The path we choose today can lead us to a dangerous world characterised by the dominance of predatory forces exploiting the weak, poor and middle-class people, who rely on a functioning state to mediate between those who “have” (that number is shrinking) and the rest. These predatory forces range from super-wealthy individuals or those linked to the dark forces of drugs, arms and human traffickers – driven by their interests to plunder and profit – to forces representing competing religious, racial and ethnic groups, who are driven to impose or protect their narrow group interests. In this scenario, only the wealthy few will be able to insulate themselves, by erecting high walls and employing round-the-clock security. Here, the only difference between a gated community and a gated country is scale.

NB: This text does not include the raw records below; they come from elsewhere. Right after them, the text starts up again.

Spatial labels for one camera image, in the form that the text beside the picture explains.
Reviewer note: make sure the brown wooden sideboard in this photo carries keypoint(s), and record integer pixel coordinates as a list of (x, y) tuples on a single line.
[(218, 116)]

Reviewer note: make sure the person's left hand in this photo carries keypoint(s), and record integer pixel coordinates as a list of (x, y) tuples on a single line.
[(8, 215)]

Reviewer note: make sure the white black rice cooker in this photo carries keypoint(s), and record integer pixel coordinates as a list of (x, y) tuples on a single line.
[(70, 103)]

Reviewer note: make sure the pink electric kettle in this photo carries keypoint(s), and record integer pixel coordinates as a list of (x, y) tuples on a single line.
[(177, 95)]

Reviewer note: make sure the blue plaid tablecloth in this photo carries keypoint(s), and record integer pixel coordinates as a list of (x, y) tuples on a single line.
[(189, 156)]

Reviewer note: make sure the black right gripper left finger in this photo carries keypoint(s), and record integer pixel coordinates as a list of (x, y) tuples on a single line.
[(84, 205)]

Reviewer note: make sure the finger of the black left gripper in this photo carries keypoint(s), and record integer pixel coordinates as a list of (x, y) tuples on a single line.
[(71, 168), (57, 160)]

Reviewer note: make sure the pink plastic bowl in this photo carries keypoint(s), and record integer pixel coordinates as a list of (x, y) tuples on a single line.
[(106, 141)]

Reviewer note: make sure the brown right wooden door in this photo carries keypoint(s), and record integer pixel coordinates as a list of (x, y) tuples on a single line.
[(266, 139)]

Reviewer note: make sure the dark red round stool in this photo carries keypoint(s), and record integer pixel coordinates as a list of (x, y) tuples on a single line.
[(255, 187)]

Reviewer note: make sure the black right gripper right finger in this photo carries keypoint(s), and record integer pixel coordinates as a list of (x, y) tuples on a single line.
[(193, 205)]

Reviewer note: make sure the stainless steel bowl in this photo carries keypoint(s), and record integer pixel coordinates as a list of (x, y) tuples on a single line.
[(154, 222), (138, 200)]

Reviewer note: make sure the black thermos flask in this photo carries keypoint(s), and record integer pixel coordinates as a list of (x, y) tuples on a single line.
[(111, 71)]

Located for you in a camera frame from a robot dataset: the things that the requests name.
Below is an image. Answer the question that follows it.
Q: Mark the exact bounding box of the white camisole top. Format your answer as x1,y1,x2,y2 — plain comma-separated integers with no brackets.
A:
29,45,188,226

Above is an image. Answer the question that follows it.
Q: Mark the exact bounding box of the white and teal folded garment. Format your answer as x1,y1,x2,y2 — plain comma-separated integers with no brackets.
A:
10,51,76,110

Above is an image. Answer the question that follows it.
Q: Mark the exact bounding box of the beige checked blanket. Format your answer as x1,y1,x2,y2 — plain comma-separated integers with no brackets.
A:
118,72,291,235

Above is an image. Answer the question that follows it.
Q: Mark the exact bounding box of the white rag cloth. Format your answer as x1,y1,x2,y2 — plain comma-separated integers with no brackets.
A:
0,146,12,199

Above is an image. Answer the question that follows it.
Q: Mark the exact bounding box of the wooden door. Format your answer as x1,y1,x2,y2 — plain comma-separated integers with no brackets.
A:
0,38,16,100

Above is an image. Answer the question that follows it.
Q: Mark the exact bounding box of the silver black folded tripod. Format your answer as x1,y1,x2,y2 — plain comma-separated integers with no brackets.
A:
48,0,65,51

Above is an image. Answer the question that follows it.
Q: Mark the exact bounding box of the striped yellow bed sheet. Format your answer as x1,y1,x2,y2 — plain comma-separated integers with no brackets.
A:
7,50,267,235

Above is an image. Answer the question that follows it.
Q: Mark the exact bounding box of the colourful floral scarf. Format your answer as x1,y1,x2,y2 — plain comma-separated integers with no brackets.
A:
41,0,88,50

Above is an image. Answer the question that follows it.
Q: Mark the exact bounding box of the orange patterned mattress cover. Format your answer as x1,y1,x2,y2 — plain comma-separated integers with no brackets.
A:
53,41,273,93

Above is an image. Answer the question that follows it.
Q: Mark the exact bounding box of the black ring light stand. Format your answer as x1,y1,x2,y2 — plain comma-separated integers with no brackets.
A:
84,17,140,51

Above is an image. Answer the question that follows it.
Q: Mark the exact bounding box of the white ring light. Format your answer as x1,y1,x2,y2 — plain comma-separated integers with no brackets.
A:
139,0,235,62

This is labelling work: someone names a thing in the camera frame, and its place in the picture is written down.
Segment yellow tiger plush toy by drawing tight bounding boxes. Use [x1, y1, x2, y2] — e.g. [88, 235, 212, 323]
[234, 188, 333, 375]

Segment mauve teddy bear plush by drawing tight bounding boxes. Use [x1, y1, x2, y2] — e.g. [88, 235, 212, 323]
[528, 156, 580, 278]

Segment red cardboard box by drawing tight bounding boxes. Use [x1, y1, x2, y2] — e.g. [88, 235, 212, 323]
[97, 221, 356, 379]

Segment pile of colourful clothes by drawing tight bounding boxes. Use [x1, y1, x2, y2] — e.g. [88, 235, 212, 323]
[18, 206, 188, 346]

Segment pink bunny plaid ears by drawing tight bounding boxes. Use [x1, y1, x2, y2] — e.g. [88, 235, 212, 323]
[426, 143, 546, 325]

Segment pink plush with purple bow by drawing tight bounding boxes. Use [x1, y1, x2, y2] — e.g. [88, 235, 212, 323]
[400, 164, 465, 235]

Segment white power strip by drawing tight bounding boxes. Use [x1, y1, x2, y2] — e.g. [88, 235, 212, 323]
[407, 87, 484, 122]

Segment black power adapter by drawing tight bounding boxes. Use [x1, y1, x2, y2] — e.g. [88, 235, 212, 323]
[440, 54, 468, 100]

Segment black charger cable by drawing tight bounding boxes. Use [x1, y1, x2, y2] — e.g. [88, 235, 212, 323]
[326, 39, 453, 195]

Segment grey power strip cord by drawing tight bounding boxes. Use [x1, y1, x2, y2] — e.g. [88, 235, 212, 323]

Or we can choose another path, which leads to a world characterised by people who are committed to building collective prosperity and collective security. It will be based on the shared understanding that we live on one planet where technology, travel and trade are making our world smaller and spawning a new generation of globally networked citizens who are building a common identity, allowing us to shape new cultures, values, normative rules, identities and communities.
This world of collective prosperity and collective security can only evolve if we are able to build a global private sector, state and civil society coalition of like-minded people. Recently, many global movements – including the Occupy Movement, the Fair Trade Movement and the Environmental Justice Movement – have mobilised people around individual themes. There is a need now for such movements to unite people under a new global social contract that builds a shared vision for collective prosperity and collective security.
Building a new social contract means uniting people on a common vision, not dividing them on their narrow fears. My previous Conflict Trends editorial refers to a growing disenchantment with the prevailing global establishment and the rise of a populism based on fear and insecurity. This phenomenon threatened to unleash a wave of right-wing governments in the 2017 European elections. Fortunately, this did not materialise in the Netherlands, where the incumbent liberal leader saw off a challenge from the conservative right-wing leader, who canvassed on a narrow platform exploiting the fears of “indigenous” Dutch citizens. However, this victory will be short-lived unless it is converted into a movement that transcends narrow identities and unifies citizens along broader, values-driven politics.
Germany’s recent decision, as part of its G20 presidency, to launch the “Compact with Africa” programme to build African economies is a move in the right direction. Such constructive efforts should be advanced to build shared prosperity that will ensure collective security. We should be able to engage in travel, trade and tourism without fear of terrorist attacks, conflict or war.
A world based on shared prosperity – eliminating the triple challenges of poverty, unemployment and inequality – is not only desirable but is necessary for the survival of humanity. It is not a utopian dream. The world has enough resources, and there are ample innovators and entrepreneurs to grow the world economy. However, we need visionary leaders who understand how to tax those resources and redistribute that wealth to benefit society. There are many examples across the world where visionary leaders and selfless people have joined forces to build safe, secure and prosperous societies. Let’s emulate them!